Entries supplied —
+++

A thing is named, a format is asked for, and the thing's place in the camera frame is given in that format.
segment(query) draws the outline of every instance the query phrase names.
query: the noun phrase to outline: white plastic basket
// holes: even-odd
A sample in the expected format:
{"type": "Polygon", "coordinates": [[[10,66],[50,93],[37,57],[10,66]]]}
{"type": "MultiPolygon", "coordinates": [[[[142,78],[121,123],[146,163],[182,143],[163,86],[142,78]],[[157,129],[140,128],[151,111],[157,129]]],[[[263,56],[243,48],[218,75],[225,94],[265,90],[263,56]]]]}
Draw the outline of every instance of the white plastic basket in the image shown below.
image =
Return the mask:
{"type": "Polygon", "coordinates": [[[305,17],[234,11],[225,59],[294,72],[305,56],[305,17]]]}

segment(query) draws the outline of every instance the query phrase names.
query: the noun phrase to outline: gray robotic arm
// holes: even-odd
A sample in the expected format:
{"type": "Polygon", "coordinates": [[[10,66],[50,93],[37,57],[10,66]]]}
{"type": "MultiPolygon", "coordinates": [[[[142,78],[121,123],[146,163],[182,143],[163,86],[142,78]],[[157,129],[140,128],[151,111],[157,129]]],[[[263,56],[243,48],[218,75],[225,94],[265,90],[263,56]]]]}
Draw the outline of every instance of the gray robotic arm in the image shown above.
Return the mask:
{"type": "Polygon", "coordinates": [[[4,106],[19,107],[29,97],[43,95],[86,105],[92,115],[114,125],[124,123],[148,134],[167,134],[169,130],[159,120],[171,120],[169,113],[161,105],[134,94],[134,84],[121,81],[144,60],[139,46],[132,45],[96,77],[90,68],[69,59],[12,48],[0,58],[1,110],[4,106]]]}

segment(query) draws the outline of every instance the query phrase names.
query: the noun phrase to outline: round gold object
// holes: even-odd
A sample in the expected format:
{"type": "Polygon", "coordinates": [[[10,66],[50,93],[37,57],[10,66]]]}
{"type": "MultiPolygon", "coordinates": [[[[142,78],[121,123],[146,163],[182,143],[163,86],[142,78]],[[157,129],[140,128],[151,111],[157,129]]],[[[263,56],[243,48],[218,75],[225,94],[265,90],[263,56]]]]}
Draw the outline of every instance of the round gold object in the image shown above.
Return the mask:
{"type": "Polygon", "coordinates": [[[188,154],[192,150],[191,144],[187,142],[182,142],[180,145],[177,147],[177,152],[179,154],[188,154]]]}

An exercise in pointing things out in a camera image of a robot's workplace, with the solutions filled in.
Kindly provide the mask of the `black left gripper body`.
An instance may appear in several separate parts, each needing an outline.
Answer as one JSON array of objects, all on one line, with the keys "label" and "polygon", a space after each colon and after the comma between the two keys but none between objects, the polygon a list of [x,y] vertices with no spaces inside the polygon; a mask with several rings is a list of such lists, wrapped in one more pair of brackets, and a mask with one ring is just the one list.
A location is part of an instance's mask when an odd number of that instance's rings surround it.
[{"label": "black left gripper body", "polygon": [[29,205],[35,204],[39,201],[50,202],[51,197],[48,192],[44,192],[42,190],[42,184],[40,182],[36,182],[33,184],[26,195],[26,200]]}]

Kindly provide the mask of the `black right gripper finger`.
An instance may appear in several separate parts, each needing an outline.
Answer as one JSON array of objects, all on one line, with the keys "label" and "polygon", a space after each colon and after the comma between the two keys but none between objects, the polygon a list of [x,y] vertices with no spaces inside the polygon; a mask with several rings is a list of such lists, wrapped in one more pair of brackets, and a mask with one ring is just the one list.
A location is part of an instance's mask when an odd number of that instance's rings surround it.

+++

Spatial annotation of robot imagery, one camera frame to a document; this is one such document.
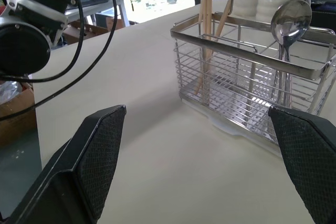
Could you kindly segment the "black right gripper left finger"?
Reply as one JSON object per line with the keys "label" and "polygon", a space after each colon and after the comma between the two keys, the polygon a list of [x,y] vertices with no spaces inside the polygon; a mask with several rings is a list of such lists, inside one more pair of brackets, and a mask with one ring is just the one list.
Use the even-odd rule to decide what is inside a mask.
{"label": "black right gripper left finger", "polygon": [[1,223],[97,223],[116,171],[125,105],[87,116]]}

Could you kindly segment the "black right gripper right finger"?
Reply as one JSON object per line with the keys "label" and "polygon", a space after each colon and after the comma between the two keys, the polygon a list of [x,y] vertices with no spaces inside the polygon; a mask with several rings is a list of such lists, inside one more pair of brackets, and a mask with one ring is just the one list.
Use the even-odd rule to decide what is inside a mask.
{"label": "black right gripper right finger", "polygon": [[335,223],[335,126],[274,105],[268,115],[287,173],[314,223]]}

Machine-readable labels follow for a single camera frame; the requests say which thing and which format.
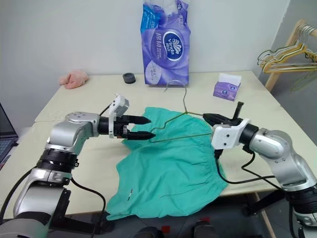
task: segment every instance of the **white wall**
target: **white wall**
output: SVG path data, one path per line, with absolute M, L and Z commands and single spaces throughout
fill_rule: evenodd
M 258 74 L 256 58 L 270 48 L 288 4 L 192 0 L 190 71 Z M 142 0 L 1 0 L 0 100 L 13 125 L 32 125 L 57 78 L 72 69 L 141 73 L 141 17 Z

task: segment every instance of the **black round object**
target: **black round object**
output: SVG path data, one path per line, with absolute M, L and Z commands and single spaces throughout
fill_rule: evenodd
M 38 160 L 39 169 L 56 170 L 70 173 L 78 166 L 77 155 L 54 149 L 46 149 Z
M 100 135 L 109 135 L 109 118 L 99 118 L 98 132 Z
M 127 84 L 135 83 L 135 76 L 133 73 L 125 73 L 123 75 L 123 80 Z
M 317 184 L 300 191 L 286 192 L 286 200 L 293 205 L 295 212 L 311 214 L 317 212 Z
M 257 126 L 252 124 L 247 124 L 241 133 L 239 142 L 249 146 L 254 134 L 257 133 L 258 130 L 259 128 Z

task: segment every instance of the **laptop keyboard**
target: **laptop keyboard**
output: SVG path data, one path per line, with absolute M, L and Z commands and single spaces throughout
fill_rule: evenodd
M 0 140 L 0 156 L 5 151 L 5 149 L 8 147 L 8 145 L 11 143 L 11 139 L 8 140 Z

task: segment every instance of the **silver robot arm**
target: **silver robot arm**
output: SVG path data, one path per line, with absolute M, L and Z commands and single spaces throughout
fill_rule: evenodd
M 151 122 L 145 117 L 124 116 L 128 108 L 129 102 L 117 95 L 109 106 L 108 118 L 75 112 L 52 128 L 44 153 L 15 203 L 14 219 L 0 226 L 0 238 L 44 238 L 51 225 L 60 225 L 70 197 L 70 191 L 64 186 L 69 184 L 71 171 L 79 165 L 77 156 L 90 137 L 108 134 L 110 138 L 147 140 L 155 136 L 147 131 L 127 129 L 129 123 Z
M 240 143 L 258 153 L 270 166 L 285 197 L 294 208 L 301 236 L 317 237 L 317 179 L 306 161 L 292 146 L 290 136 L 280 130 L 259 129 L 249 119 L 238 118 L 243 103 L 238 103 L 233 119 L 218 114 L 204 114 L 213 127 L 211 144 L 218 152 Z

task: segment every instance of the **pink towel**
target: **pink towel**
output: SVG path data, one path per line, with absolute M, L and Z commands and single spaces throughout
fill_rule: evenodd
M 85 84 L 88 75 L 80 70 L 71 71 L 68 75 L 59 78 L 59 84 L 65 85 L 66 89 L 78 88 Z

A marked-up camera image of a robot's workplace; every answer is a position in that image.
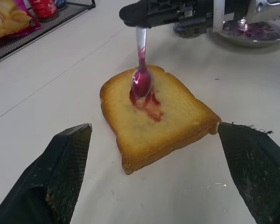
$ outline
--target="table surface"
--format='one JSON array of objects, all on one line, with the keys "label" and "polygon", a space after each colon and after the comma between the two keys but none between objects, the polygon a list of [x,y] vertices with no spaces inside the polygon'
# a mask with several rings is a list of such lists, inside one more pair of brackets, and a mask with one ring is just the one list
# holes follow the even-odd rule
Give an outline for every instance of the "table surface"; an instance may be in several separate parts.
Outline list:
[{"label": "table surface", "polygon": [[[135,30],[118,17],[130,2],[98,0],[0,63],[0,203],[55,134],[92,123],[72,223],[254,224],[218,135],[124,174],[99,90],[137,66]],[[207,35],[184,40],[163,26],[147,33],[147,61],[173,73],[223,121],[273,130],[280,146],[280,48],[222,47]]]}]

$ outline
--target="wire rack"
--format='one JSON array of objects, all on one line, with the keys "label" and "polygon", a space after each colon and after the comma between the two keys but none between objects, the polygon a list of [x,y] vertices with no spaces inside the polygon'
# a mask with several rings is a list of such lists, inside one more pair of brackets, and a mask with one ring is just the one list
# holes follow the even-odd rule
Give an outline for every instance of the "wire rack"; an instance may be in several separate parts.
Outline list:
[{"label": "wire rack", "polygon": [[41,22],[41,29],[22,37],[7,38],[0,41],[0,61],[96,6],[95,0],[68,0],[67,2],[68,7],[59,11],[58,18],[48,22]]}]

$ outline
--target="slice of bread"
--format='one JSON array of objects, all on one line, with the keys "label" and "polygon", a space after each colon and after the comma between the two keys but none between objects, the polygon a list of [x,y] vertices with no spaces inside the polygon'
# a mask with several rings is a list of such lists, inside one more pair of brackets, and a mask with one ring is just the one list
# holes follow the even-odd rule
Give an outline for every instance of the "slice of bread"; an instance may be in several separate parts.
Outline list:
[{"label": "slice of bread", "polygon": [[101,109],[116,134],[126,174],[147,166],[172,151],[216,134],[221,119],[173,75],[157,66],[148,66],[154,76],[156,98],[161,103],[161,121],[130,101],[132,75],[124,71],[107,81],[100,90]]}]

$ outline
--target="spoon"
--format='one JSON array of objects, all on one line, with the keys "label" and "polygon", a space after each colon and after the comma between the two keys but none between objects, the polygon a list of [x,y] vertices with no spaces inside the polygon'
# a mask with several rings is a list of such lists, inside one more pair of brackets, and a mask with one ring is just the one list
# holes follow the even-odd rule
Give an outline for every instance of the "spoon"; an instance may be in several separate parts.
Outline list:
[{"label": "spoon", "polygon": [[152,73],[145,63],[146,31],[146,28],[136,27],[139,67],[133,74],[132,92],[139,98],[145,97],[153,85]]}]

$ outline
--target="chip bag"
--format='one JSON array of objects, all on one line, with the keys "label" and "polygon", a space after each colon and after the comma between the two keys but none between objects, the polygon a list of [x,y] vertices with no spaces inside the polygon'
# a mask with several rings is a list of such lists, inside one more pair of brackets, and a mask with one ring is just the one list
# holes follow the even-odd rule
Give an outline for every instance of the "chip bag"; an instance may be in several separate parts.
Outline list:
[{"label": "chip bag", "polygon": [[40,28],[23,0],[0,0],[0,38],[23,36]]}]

+++

Return all lines from the entries that contain the string "pink".

Final answer —
task: segment every instance of the **pink towel**
target: **pink towel**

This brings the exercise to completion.